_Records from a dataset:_
——————————

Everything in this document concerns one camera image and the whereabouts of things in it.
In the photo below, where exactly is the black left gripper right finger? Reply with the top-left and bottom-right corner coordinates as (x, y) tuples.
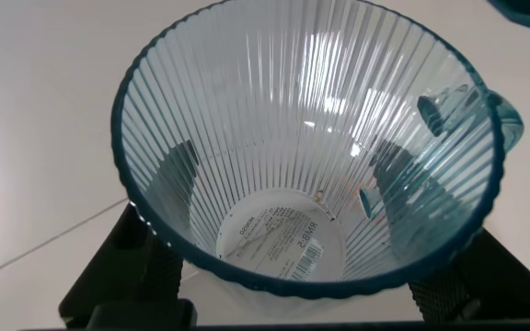
(369, 140), (530, 324)

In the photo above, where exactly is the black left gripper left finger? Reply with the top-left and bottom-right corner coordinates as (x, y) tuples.
(58, 140), (200, 329)

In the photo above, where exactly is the clear blue ribbed cup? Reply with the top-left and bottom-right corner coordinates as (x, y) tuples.
(110, 0), (525, 301)

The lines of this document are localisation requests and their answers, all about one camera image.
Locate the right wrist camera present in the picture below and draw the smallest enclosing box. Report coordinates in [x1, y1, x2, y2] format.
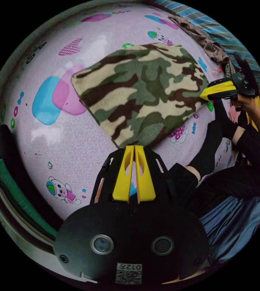
[232, 52, 258, 92]

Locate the person's right hand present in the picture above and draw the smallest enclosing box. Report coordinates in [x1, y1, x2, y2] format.
[231, 93, 259, 114]

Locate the bed with pink printed sheet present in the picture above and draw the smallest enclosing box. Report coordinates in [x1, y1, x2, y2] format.
[0, 3, 236, 222]

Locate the green cloth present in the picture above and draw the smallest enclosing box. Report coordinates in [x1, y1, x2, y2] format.
[0, 151, 59, 238]

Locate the dark blue cloth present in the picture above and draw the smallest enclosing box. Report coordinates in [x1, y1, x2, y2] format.
[199, 194, 260, 264]

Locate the person's body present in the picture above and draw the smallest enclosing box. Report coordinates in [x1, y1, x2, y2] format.
[166, 98, 260, 228]

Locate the brown garment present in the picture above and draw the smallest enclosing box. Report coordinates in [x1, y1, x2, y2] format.
[168, 16, 230, 65]

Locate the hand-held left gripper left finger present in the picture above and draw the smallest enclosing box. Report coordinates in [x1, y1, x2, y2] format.
[112, 145, 135, 203]

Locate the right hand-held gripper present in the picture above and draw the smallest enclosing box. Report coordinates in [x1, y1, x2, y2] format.
[199, 72, 258, 101]

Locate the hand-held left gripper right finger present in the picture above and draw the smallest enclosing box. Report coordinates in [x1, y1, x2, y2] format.
[135, 145, 156, 204]

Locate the blue striped quilt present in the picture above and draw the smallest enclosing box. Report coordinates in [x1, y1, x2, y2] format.
[154, 0, 260, 88]

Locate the army green camouflage garment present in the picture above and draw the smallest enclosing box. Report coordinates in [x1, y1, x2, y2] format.
[71, 42, 213, 150]

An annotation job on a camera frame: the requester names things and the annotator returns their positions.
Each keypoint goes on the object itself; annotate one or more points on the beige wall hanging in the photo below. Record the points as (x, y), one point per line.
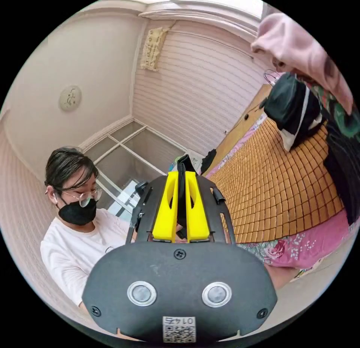
(153, 48)

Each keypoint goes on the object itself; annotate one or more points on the round ceiling lamp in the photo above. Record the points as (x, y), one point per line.
(70, 98)

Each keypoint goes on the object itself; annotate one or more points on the window with white frame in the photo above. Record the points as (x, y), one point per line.
(126, 153)

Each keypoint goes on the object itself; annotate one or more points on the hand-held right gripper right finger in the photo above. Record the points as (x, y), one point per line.
(198, 215)

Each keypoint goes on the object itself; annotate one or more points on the black long pants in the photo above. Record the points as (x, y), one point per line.
(182, 190)

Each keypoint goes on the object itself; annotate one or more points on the person's body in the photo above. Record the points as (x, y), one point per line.
(70, 255)

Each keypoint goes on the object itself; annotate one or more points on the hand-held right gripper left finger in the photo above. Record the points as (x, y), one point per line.
(164, 213)

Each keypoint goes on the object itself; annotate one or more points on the small black cloth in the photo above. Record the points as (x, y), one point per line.
(208, 160)

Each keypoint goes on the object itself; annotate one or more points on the bed with woven mat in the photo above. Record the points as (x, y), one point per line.
(267, 184)

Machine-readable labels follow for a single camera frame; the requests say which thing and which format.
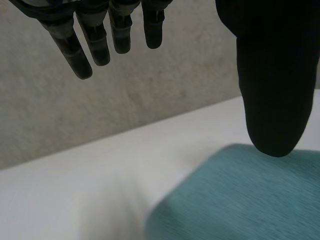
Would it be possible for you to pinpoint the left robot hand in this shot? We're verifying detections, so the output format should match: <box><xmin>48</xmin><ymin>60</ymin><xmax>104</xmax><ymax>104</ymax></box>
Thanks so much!
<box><xmin>8</xmin><ymin>0</ymin><xmax>320</xmax><ymax>158</ymax></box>

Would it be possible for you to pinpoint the teal towel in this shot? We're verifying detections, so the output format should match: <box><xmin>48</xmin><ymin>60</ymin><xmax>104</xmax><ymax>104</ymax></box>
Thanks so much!
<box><xmin>144</xmin><ymin>143</ymin><xmax>320</xmax><ymax>240</ymax></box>

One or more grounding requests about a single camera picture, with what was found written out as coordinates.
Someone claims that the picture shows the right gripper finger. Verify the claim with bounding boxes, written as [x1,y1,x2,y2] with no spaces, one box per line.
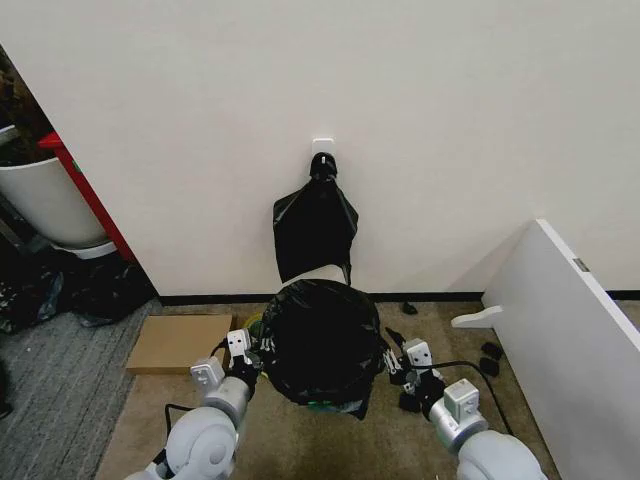
[381,349,404,385]
[383,326,408,353]

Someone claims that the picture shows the black garbage bag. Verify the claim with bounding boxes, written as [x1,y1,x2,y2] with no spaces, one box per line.
[261,279,391,420]
[272,178,361,286]

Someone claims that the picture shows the green trash bin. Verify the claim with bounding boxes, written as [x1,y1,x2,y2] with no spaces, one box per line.
[249,312,351,414]

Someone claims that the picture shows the hanging black garbage bag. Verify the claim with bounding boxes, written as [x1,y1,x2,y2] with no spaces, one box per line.
[272,178,361,286]

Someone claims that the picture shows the flat brown cardboard box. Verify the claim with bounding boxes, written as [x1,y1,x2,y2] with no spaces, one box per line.
[124,312,234,377]

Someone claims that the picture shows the white curved furniture foot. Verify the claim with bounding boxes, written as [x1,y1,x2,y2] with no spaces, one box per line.
[450,305,503,330]

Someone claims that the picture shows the white board panel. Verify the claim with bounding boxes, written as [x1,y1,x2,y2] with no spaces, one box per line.
[480,217,640,471]

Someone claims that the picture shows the black hook clip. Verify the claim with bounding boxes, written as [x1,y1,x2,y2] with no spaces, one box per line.
[309,153,339,182]

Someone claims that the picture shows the white pot saucer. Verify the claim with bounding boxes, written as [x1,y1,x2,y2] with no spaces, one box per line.
[53,239,119,260]

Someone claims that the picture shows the crumpled black plastic bags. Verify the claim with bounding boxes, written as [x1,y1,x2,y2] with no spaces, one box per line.
[0,259,157,335]

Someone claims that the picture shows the red cabinet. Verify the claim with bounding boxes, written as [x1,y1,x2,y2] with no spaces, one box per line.
[37,131,136,262]

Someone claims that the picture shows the white plant pot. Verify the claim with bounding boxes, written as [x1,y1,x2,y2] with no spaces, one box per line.
[0,124,110,248]

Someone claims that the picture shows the dark potted plant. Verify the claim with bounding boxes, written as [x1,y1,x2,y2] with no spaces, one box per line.
[0,49,55,167]

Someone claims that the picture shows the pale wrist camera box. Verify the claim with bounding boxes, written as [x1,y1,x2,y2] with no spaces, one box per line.
[226,329,254,359]
[403,338,433,370]

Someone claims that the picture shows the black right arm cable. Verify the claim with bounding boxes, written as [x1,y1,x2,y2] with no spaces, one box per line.
[409,360,516,436]

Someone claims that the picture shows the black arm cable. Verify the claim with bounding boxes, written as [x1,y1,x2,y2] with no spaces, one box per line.
[409,360,516,436]
[149,402,201,466]

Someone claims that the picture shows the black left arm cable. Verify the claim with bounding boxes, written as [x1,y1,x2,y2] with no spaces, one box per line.
[149,402,201,466]

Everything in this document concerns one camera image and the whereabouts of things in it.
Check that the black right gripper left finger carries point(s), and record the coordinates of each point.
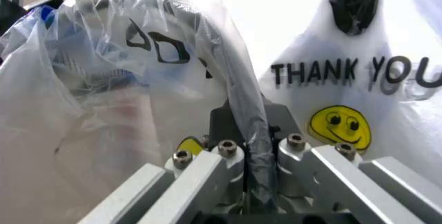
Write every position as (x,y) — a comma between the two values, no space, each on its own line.
(197,182)

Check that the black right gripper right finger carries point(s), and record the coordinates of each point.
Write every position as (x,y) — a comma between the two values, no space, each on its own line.
(331,177)

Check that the translucent thank you plastic bag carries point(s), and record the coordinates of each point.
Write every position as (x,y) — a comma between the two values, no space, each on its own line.
(103,110)
(345,94)

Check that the black wall hook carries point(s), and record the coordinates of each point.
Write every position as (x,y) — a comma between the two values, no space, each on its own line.
(355,4)

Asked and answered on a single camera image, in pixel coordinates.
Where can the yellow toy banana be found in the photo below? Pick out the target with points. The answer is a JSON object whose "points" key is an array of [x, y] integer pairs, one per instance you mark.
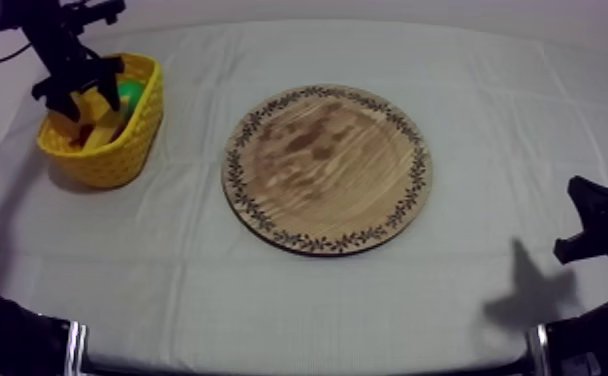
{"points": [[102, 128]]}

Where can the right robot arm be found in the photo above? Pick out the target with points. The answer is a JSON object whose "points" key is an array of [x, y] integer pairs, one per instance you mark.
{"points": [[598, 341]]}

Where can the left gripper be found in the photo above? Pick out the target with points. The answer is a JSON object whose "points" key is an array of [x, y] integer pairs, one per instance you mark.
{"points": [[65, 63]]}

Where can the round wooden board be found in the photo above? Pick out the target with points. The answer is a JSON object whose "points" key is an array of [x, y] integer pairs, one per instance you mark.
{"points": [[326, 170]]}

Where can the silver metal bar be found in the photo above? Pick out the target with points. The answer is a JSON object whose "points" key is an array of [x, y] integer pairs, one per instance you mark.
{"points": [[537, 350], [77, 349]]}

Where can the yellow plastic basket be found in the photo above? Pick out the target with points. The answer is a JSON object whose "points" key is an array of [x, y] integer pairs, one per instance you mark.
{"points": [[117, 157]]}

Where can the green toy pear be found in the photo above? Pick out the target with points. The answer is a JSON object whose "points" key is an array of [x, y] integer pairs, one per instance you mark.
{"points": [[132, 94]]}

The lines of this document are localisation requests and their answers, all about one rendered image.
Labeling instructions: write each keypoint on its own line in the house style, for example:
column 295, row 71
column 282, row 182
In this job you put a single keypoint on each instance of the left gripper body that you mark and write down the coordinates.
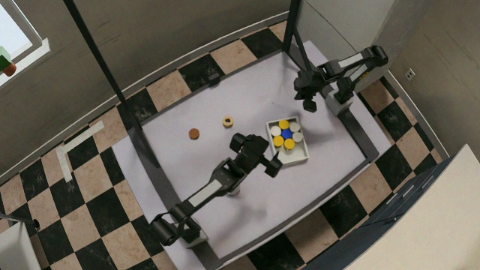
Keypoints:
column 310, row 105

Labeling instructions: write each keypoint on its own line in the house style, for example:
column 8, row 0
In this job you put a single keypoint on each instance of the tan roll of tape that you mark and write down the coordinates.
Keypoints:
column 227, row 118

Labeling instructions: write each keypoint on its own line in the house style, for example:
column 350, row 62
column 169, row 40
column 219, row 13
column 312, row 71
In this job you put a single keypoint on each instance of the blue jar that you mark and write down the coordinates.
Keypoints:
column 286, row 134

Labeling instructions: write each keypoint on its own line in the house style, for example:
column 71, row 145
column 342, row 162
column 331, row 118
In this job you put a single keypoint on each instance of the white cylinder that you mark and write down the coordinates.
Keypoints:
column 294, row 127
column 275, row 131

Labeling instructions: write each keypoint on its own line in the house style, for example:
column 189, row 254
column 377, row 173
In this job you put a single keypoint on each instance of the grey short cylinder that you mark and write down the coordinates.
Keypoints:
column 235, row 192

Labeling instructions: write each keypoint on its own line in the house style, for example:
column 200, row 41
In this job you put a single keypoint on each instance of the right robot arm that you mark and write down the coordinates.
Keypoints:
column 221, row 181

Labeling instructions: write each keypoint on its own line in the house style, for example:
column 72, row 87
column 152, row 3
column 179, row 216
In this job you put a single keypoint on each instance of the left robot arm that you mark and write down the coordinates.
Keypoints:
column 336, row 69

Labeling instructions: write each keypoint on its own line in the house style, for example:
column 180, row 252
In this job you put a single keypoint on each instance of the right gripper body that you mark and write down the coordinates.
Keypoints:
column 272, row 168

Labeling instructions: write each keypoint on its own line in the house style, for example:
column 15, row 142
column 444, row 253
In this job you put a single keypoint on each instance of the brown flat disc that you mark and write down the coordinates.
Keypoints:
column 194, row 133

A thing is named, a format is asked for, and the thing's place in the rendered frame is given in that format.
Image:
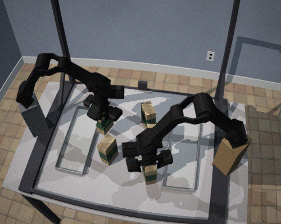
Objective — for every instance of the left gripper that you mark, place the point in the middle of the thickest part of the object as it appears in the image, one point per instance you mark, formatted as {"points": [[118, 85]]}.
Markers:
{"points": [[164, 158]]}

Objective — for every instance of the long shallow white tray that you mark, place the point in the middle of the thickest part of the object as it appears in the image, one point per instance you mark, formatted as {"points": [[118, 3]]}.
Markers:
{"points": [[183, 143], [75, 149]]}

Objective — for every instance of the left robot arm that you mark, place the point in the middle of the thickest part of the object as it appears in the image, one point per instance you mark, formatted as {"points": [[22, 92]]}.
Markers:
{"points": [[151, 138]]}

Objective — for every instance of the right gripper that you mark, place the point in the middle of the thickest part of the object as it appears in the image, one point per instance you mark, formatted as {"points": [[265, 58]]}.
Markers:
{"points": [[113, 113]]}

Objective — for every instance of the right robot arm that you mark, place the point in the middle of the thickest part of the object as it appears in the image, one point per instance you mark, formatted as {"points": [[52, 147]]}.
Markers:
{"points": [[95, 82]]}

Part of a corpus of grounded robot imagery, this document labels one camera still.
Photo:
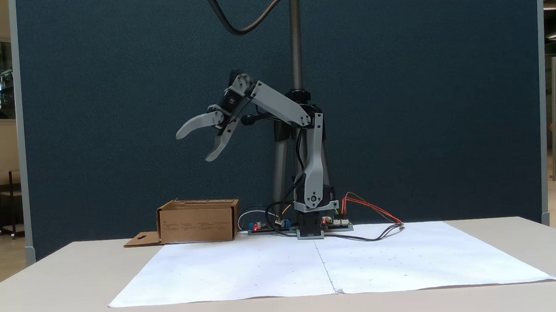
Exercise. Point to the dark blue partition panel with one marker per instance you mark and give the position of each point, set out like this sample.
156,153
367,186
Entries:
133,112

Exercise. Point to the grey motor controller board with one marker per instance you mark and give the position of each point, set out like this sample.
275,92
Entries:
341,224

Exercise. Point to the black camera tripod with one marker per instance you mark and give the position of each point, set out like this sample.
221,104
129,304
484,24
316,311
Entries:
296,37

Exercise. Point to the blue power circuit board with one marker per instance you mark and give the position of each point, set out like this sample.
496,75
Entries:
282,223

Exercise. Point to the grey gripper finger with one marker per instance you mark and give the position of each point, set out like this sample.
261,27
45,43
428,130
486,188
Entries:
220,140
197,121

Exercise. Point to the white paper sheet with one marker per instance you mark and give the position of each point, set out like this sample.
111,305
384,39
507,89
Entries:
247,270

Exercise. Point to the black shelf cart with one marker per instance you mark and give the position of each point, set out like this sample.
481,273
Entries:
5,204

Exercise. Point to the cardboard box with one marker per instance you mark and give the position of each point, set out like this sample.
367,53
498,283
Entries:
197,223

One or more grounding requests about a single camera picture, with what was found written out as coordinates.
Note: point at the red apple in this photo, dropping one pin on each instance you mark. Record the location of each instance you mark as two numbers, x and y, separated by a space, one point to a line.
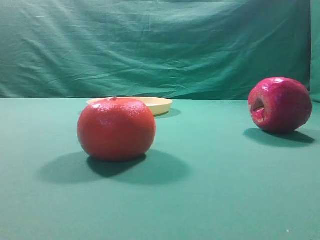
279 105

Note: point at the yellow plate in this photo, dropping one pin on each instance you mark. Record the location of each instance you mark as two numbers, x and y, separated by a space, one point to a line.
160 105

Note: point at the orange mandarin fruit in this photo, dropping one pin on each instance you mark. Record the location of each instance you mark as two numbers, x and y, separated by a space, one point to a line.
116 129

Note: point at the green tablecloth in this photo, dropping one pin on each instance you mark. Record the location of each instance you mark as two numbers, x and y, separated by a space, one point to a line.
211 174

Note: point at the green backdrop cloth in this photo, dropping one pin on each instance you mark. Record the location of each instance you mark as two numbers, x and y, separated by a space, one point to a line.
179 49

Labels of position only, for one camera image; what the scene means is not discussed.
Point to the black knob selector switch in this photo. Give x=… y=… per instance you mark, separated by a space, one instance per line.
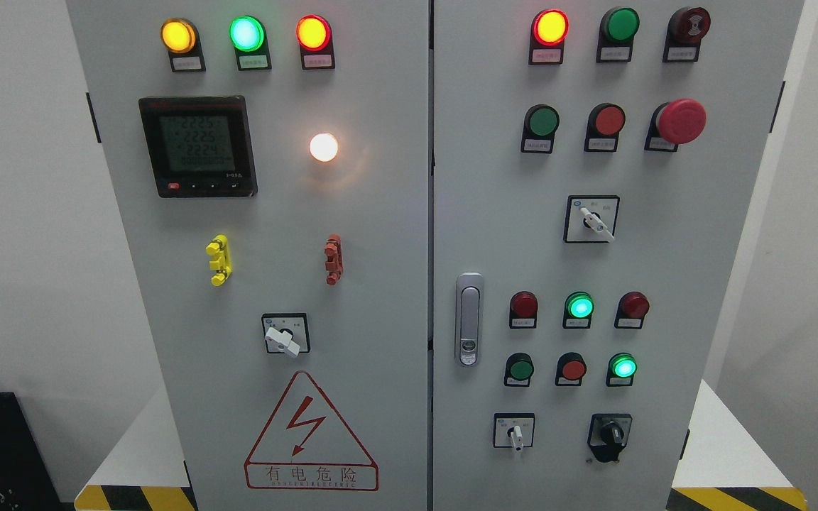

——————————

_Task to carry out:_ Give back, exactly as written, the stretch from the line with "of the grey" through the line with "column 200, row 41", and no other lines from the records above.

_Problem solution:_
In this job you put a single keypoint on each instance of the grey short cylinder that you mark and write down the coordinates.
Keypoints:
column 235, row 192

Labeling instructions: write each keypoint on its own line in the house style, for example:
column 200, row 41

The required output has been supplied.